- Do you have a history of hay fever, asthma, eczema, allergies or rashes?
- Are you allergic to any foods (remember those above)?
- Do you experience rash, oral itching, swelling or wheezing when exposed to these foods?
- Are you exposed to any products that contain latex, including gloves, at work?
- If you have had a rash on your hands after wearing latex gloves, how long after putting on the gloves did the rash develop?
- What did the rash look like?
Hidden reactions to Latex:
- Do you ever have swelling, itching, hives, shortness of breath, cough or other allergic symptoms during or after blowing up a balloon, undergoing a dental procedure, using condoms or diaphragms, or following a vaginal or rectal exam?
- Have you ever had an allergic reaction of unknown cause, especially during a medical or dental procedure?
- Have you ever had surgery? What kind?
- Do you have spina bifida or any urinary tract problem requiring surgery or catheterizations?
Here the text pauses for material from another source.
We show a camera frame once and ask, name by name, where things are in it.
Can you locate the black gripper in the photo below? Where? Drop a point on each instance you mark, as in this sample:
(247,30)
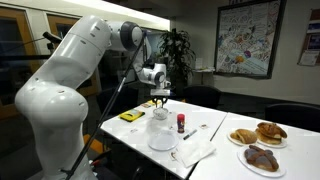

Surgical patients who are Latex-sensitive should be scheduled as the first case of the day, when aerosolized latex particles are at a low. If blood pressure cuffs and tubing are made of latex, the patient's extremities should be wrapped to prevent contact. While it has been recommended that medications not be drawn up through rubber-stoppered vials or allowed to sit in preloaded syringes that contain latex rubber, and that latex ports should not be used for intravenous injections, these precautions appear to be impractical for all but the most exquisitely latex-sensitive patient and are likely not necessary. Non-latex gloves should be worn by surgeons and staff. Premedication with antihistamines, steroids and histamine H2-blockers is sometimes carried out, but anaphylactic reactions have occurred despite such pretreatment.